China advocates continuity and reappoints central bank governor

BEIJING – China reappointed Yi Gang as central bank governor on Sunday in a bid to reassure entrepreneurs and financial markets by showing continuity at the top while other economic officials are changing.

Yi, whose official title is governor of the People’s Bank of China, does not play a role in shaping monetary policy, unlike his peers in other major economies. Its official duties lie in the “implementation of monetary policy” or the implementation of decisions of a political decision-making body, the membership of which is secret.

But the central bank governor serves as monetary policy spokesman, is the most prominent Chinese figure in global finance and is responsible for reassuring bankers and investors at a time when China’s economy is recovering from drastically slower growth.

Opening the annual session of China’s parliament, the National People’s Congress, on March 5, China announced plans for a consumer-led revival of the struggling economy, setting this year’s growth target at “around 5%.”

Growth last year fell to 3%, the second-lowest level since at least the 1970s, putting extraordinary pressure on President and ruling Communist Party leader Xi Jinping to revive the economy.

A longtime veteran in monetary policy departments, Yi was appointed governor of the People’s Bank of China for the first time in March 2018, succeeding the highly respected Zhou Xiaochuan.

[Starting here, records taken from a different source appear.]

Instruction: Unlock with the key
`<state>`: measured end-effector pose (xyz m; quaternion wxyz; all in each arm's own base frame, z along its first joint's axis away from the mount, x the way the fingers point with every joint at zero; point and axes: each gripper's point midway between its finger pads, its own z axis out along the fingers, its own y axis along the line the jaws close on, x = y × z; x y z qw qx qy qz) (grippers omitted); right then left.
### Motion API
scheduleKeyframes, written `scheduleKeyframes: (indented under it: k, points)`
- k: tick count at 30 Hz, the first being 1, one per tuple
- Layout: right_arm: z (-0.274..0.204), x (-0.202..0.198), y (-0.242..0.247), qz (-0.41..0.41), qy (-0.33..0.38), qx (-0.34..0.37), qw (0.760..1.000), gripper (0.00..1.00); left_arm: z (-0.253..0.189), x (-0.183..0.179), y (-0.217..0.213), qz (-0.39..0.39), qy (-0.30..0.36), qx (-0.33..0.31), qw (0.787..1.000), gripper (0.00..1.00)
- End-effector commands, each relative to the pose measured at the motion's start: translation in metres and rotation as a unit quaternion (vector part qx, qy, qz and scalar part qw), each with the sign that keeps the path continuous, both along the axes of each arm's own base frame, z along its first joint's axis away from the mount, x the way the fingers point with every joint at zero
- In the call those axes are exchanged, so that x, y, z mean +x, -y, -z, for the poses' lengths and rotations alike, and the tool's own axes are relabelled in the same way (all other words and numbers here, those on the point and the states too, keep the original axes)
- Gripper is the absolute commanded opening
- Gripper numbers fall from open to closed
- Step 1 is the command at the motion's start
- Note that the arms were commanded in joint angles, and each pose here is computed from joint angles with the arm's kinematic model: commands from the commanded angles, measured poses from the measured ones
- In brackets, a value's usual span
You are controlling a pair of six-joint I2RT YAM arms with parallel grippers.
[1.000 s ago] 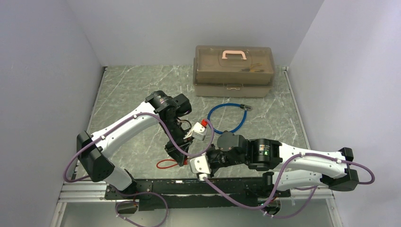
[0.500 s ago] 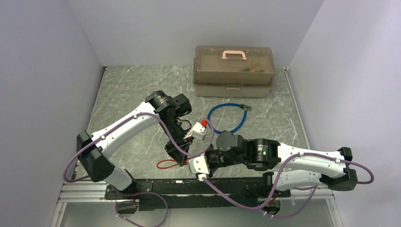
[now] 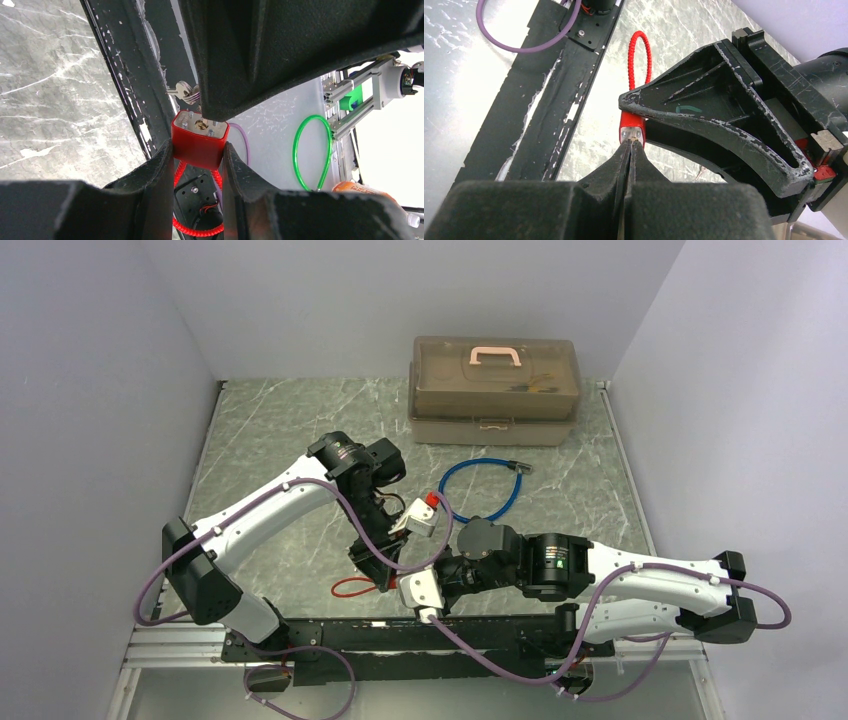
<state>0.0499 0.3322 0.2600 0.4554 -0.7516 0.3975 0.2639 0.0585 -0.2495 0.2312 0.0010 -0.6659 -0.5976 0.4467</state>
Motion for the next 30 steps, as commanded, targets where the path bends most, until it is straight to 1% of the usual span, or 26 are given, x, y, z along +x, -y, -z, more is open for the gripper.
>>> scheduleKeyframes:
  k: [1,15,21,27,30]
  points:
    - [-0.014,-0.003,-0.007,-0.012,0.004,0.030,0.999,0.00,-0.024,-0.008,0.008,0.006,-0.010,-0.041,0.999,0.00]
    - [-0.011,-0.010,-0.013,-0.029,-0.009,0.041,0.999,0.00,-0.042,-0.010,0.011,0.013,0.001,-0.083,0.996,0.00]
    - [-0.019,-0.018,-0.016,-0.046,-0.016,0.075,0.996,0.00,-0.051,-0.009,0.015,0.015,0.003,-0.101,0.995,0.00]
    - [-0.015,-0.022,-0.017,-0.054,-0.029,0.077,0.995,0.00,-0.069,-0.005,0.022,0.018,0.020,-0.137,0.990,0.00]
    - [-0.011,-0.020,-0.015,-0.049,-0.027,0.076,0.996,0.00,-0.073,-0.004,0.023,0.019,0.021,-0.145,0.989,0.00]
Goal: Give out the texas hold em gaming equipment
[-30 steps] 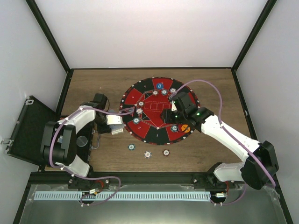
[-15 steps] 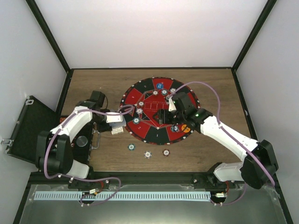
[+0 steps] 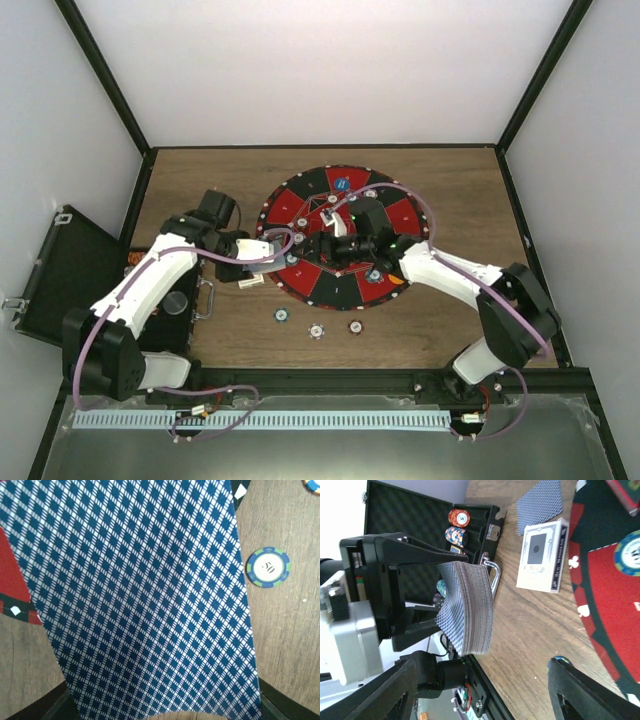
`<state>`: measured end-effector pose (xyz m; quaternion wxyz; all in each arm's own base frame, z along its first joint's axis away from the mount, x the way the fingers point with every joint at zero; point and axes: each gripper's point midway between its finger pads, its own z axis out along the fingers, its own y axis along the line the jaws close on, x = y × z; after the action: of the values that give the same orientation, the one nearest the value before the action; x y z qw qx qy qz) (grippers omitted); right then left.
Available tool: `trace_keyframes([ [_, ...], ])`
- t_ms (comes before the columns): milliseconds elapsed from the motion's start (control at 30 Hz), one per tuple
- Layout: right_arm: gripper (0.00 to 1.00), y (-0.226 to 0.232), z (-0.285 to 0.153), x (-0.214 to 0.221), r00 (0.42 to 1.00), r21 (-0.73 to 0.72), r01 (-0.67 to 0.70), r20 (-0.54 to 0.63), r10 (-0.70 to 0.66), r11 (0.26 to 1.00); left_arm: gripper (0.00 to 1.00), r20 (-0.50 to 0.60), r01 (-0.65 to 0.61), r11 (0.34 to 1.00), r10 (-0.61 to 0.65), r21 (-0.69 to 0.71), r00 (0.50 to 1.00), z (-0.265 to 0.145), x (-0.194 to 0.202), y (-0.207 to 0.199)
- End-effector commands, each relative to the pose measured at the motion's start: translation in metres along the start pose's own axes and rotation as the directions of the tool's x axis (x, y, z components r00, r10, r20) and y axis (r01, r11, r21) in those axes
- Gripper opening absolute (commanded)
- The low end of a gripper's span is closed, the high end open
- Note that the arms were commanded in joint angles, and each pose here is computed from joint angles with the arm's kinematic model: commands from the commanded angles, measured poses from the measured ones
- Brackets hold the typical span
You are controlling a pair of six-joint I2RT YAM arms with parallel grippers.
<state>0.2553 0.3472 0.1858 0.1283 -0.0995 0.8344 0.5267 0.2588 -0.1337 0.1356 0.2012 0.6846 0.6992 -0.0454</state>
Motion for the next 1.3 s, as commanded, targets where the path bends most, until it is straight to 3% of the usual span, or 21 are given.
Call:
trace_keyframes([
  [0,0.73,0.032,0.017,-0.001,0.999,-0.124,0.017,-0.046,-0.023,0.992,0.04,0.046,-0.022,1.000,0.022,-0.003,0.999,-0.012,-0.018,-0.002],
  [267,0.70,0.036,0.041,0.000,0.996,-0.158,-0.014,-0.085,0.001,0.987,0.04,0.047,-0.039,0.999,0.040,-0.014,0.998,-0.016,-0.024,-0.002],
  [567,0.56,0.045,0.059,-0.004,0.992,-0.222,-0.051,-0.121,0.025,0.974,0.04,0.056,-0.051,0.998,0.052,-0.035,0.997,-0.018,-0.029,0.001],
  [667,0.47,0.048,0.061,-0.004,0.991,-0.240,-0.062,-0.127,0.032,0.969,0.04,0.061,-0.053,0.998,0.056,-0.043,0.997,-0.019,-0.031,0.003],
  [867,0.20,0.051,0.061,-0.001,0.990,-0.270,-0.086,-0.135,0.051,0.959,0.06,0.077,-0.057,0.996,0.062,-0.066,0.995,-0.021,-0.036,0.008],
  [900,0.15,0.052,0.060,-0.001,0.989,-0.279,-0.092,-0.137,0.055,0.956,0.17,0.086,-0.052,0.996,0.058,-0.073,0.995,-0.021,-0.038,0.010],
  [933,0.10,0.053,0.059,0.000,0.989,-0.289,-0.096,-0.139,0.057,0.953,0.39,0.098,-0.044,0.996,0.051,-0.077,0.994,-0.022,-0.040,0.010],
  [967,0.06,0.054,0.059,0.000,0.988,-0.296,-0.098,-0.139,0.059,0.950,0.73,0.110,-0.034,0.996,0.043,-0.081,0.993,-0.024,-0.043,0.011],
  [1000,0.03,0.054,0.058,0.001,0.988,-0.300,-0.102,-0.140,0.062,0.948,0.96,0.129,-0.021,0.996,0.033,-0.092,0.991,-0.027,-0.046,0.012],
  [1033,0.01,0.054,0.058,0.001,0.988,-0.300,-0.105,-0.141,0.065,0.948,0.99,0.150,-0.004,0.995,0.019,-0.103,0.989,-0.030,-0.050,0.015],
  [1267,0.01,0.060,0.052,0.004,0.989,-0.336,-0.106,-0.137,0.063,0.936,1.00,0.253,0.056,0.996,-0.036,-0.072,0.967,-0.046,-0.071,0.013],
])
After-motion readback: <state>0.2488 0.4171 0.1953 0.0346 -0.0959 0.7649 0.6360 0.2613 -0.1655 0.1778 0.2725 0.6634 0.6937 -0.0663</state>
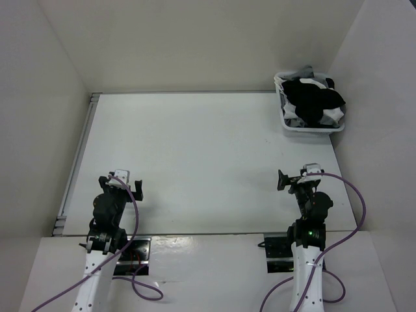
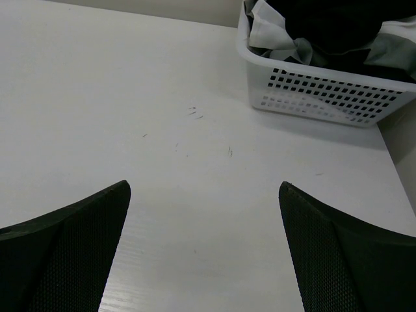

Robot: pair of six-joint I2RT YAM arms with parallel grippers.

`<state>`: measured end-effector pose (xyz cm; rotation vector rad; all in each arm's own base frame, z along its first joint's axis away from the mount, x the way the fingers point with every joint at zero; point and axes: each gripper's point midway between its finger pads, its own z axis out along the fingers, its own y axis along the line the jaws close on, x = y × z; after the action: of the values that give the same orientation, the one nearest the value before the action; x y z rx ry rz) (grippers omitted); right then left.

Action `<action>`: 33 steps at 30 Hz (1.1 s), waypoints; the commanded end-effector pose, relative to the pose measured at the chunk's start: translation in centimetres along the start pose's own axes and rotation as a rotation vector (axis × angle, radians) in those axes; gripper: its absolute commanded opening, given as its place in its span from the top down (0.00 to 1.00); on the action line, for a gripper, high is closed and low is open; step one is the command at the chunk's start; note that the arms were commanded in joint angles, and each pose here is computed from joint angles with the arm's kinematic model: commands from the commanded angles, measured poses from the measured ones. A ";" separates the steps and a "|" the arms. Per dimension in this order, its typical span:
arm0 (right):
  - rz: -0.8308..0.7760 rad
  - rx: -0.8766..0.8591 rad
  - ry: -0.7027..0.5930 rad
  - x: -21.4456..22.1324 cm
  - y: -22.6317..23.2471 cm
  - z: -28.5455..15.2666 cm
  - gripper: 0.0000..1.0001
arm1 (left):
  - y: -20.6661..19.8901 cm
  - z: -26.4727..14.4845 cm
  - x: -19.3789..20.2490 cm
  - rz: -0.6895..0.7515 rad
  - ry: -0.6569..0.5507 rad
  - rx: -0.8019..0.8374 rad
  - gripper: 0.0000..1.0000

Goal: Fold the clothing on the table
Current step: Grab the skirt from the pile

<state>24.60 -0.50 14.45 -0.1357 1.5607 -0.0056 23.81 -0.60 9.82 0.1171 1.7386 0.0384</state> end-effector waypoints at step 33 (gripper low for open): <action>-0.029 0.093 -0.345 -11.4 -1.5 -1.9 0.02 | 0.2 -0.1 -2.4 -0.012 -0.140 -0.013 0.00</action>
<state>24.53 -0.32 16.21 -0.1315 1.5188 0.0033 23.81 -0.60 9.83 0.1171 1.7383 0.0384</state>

Before becoming governor, Yi spent 20 years at the central bank after earning his Ph.D. from the University of Illinois and served as Professor of Economics at Indiana University from 1986 to 1994.

He is also a co-founder and professor at the China Center for Economic Research at Peking University.

The ruling Communist Party made a similar decision to choose continuity in 2013, when then-PBOC governor Zhou, who had been in office for a decade, stayed on as governor while all other economic regulators changed.

Yi’s reappointment came on the penultimate day of the congress, which also appointed Xi loyalists as finance minister and head of the cabinet’s planning authority to implement a program to tighten control over entrepreneurs, reduce debt risks and increase state-led technology development support financially. Incumbent Wang Wentao was reappointed as Minister of Commerce.

A priority will be managing corporate and household debt, which Beijing fears has risen to dangerous levels. Tighter debt controls triggered a slump in China’s massive real estate industry in 2021, adding to downward pressure on the economy from the COVID-19 pandemic.

At the same time, the ruling party is trying to reallocate money into technology development and other strategic plans. This has prompted warnings that too much political control over emerging industries could waste money and hamper growth.

Xi has preferred to promote officials who sometimes lack the experience of their predecessors and exposure to global industry and financial markets. This reflects Xi’s efforts to rid the Chinese system of Western influence and encourage domestic strategies.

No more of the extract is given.